MEV for “Based Rollup”

TLDR

  • We describe the L2 MEV mechanism for a Based Rollup. MEV naturally partially flows to Ethereum, strengthening L1 economic security and allowing searchers to extract cross-domain MEV.

Special thanks to Justin Drake, Mike Neuder, and Toni Wahrstätter for great chat, valuable insights and review, and to Matthew Finestone and Brecht Devos for review, feedback, and discussions.

Introduction

A Based Rollup “outsources” sequencing to L1, inheriting the liveness guarantees of L1, the decentralization of the L1, and naturally reusing L1 searcher-builder-proposer infrastructure.

Disclaimer: this approach was first described in Vitalik’s article as a “Total Anarchy” rollup in early 2021, and in March 2023 Justin Drake wrote how this could work in practice with “Based Rollups”.

Brief protocol design overview

  • Taiko is an Ethereum-equivalent (Type 1) ZK-EVM. That is, it makes no changes to the Ethereum spec;
  • Both builders and provers are permissionless: anyone can start and stop running a proposing and proving node whenever they wish;
  • Builder determines the transaction order in the L2 block and submits a transaction directly to Ethereum. The order of blocks on Ethereum (L1) is determined by the Ethereum node building that block;
  • A block is finalized after it was successfully proposed. The prover has no impact on how the block is executed and what the post-block state is;

Check the Github repository and this article for a more detailed protocol design description.

L2 MEV flow mechanism

  • L2 searchers collect L2 transactions into bundles and send them to L2 block builders;
  • L2 block builders take these bundles and build a block. L2 block builders can run the mev-boost that L1 builders use;
  • L2 block builder can also be an L1 searcher and include L2 blocks into L1 bundles on its own;
  • L1 builders will include L2 blocks into their L1 blocks as long as there is at least a tiny of piece of MEV in this block (and the gas limit is not reached). And as long as there are any DEXs deployed on L2, there always will be some MEV additionally to transaction fees;
  • Blocks from L2 go to L1 through Private Order Flow. Otherwise, MEV might be stolen;
  • If a searcher monitors the Ethereum mempool, the Based Rollup mempool, and the state of both chains, it can build bundles with cross-chain Based Rollup <> Ethereum MEV. Cross-chain MEV can also be extracted between Based Rollups (e.g. between two Taiko L2s).
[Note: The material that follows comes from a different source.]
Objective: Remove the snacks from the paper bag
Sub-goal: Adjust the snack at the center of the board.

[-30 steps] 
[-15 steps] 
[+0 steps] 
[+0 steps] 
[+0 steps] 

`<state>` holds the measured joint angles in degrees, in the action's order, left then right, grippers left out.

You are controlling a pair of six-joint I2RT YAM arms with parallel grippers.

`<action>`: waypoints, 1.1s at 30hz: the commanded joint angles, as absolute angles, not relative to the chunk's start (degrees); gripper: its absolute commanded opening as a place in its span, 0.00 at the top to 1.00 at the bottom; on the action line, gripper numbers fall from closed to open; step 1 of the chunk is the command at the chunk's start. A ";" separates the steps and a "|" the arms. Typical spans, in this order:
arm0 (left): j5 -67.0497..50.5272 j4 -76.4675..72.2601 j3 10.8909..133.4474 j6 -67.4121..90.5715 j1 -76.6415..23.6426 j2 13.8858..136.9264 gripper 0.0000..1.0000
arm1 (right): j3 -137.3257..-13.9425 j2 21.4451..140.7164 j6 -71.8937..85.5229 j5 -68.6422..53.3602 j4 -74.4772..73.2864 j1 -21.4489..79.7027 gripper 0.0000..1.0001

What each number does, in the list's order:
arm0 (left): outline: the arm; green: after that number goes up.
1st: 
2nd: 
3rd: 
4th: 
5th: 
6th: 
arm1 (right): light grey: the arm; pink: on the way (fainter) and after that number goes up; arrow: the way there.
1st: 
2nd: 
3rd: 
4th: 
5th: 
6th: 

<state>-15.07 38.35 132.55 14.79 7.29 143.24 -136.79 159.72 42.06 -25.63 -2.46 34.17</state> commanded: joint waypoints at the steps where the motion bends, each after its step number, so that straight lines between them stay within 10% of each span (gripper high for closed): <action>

What if multiple L3s, L4s, etc.

The same structure works for L3, L4, etc. Based Rollup can be seamlessly deployed on a Based Rollup multiple times (scaling both vertically and horizontally).

In this case, each layer will have a mempool with searchers and builders (that can run mev-boost). And the block from layer n will land in the mempool on layer n - 1.

Feedback is highly appreciated

Given that the L2 MEV design area is pretty new, we research and experiment with various design options and appreciate any feedback and questions about our current solution. Please join our research, and share ideas and feedback about the L2 MEV area, Based Rollups MEV mechanics, and anything related.

6 Likes

It’s great to see more research on Based Rollup!

For the L3 and L4 scenarios you mentioned.

  • Is the use of Based Rollup more difficult compared to L2, e.g. extra latency and excessive extra workload?
  • L3 and L4 will probably mostly use Validium’s DA model, which is probably a Weakly-trusted “Rollup” in general, is it necessary to use Based Rollup?

Thank you for your questions!

Regarding the latency, block time for a Based Rollup equals to the Ethereum block time. Regarding excessive extra workload, from the L1 perspective, there is no much extra work.

And speaking about L3s, L4s – the solutions here depend on who deploy them and with what goal. Formally, they can do whatever they want. But Validium model is not obligatory for sure: if L2 posts Data Availability to L1, and L3 posts Data Availability to L2, then L3’s DA is guaranteed by L1.

In general, one considers using validium is Ethereum is assumed to be the scalability bottleneck. But it is not related to a specific type of rollup.